In this interview, Ollie tells us about flatbreads in the Middle East, expensive olive oil and how he’d be vegetarian if it wasn’t for the smell of barbecues.
Ollie’s first memory of food
I was born in the Middle East and the enormous flatbreads, that were cooked on the side of the road, will always stay in my memory. I always thought I could eat more than I was able. I also vividly remember my first meal at Le Manoir aux Quat’ Saisons, where I realised how much I had to learn.
The first recipe Ollie learned to cook
Brown bread ice cream, aged 6. All kids have a sweet tooth so making something sweet is a natural path into cooking. I vaguely remember there was a lot of mess for not much ice cream.
The one recipe that Ollie can’t live without
At the restaurant, the recipe most often made is the lemon dressing. We add a splash of chardonnay vinegar and a delicious fruity olive oil from the Baux valley in the South of France. It is eye-wateringly expensive, but no other olive oil is quite the same.
A recipe that denotes where Ollie is at the moment
Duck egg mayonnaise on toast with summer truffle and white asparagus.
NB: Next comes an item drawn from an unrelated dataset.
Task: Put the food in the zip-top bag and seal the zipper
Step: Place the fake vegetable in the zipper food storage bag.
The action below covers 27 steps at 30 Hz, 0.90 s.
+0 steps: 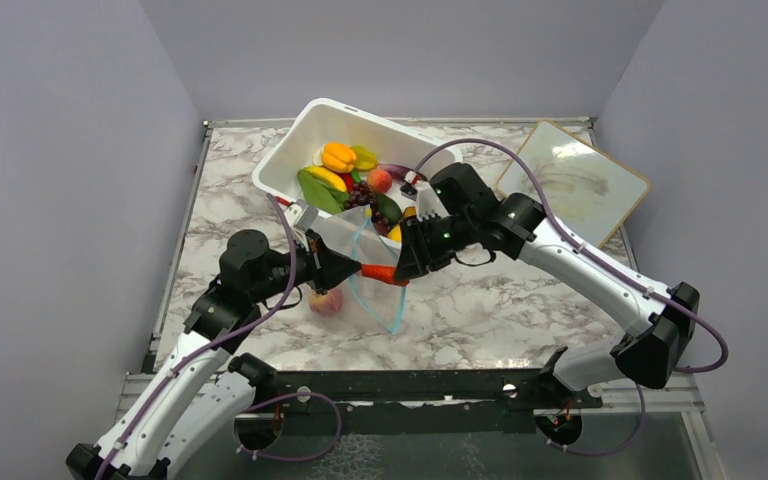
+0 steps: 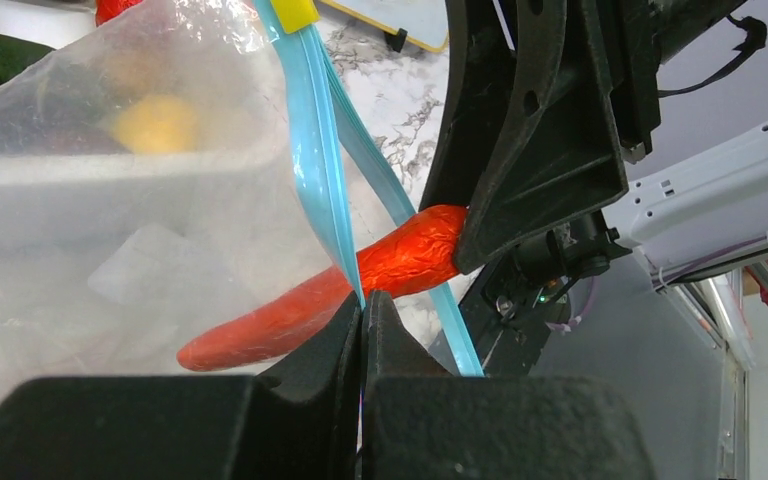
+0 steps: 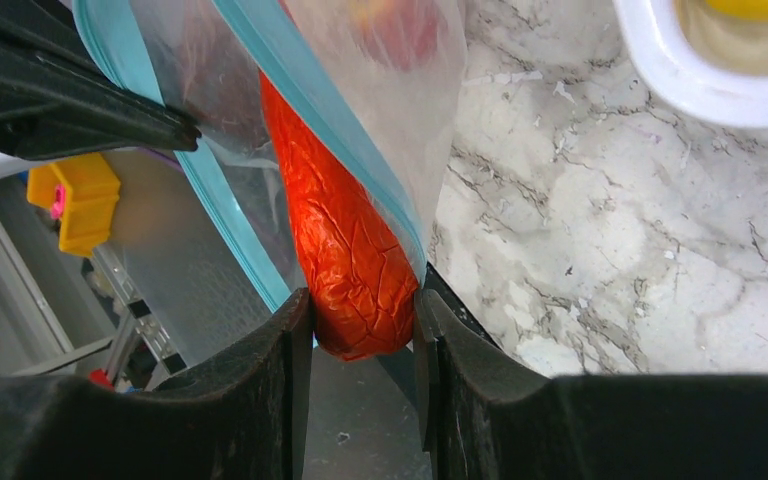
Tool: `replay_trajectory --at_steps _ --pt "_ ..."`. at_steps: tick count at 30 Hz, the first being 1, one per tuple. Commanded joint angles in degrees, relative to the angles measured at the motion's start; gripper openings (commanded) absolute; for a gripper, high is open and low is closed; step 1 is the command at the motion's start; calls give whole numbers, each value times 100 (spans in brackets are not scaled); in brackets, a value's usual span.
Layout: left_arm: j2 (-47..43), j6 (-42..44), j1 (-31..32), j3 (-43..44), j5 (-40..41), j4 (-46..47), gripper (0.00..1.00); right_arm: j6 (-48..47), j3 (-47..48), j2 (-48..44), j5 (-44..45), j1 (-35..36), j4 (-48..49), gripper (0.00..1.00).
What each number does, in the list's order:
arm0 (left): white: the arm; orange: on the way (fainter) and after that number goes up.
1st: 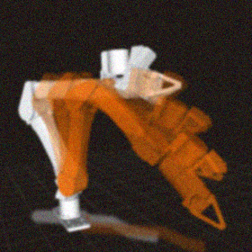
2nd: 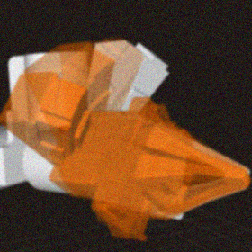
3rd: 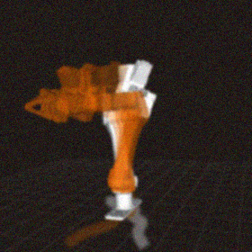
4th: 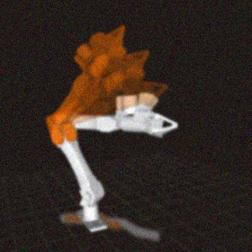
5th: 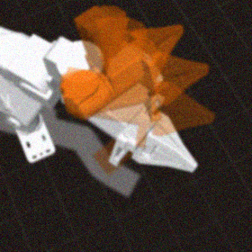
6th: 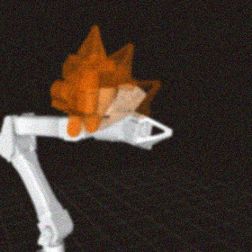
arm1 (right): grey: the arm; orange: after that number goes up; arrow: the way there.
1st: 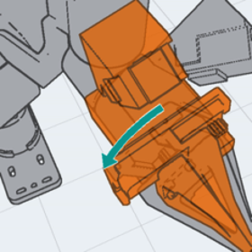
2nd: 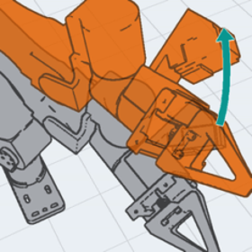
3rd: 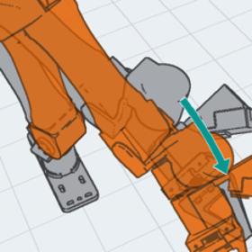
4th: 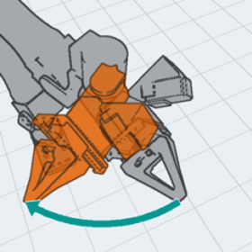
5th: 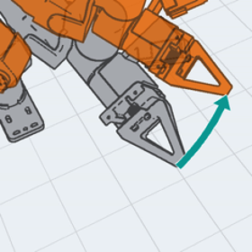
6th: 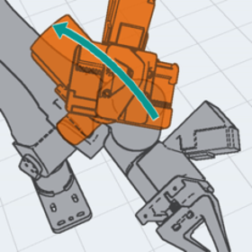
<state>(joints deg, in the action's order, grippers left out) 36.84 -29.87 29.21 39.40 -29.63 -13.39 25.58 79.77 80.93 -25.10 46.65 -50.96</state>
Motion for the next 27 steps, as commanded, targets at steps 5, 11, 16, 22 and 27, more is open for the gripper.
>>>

It showcases great seasonal produce in a very concise, sympathetic manner. It’s food that is restrained and refined, without fuss. I will be looking for the young chefs at the 2016 S.Pellegrino Young Chef competition to have a similar self-assuredness to their cooking that belies their age.
Ollie’s favourite recipe on the delicious. website
This sour cherry, red quinoa and spiced almond salad. It’s clean, fresh, light and vegetal. I can eat this kind of food throughout the summer. If it wasn’t for the smell of a barbecue, I could almost be a vegetarian in the warmer months.
Ollie is a judge for the S.Pellegrino Young Chef competition 2016.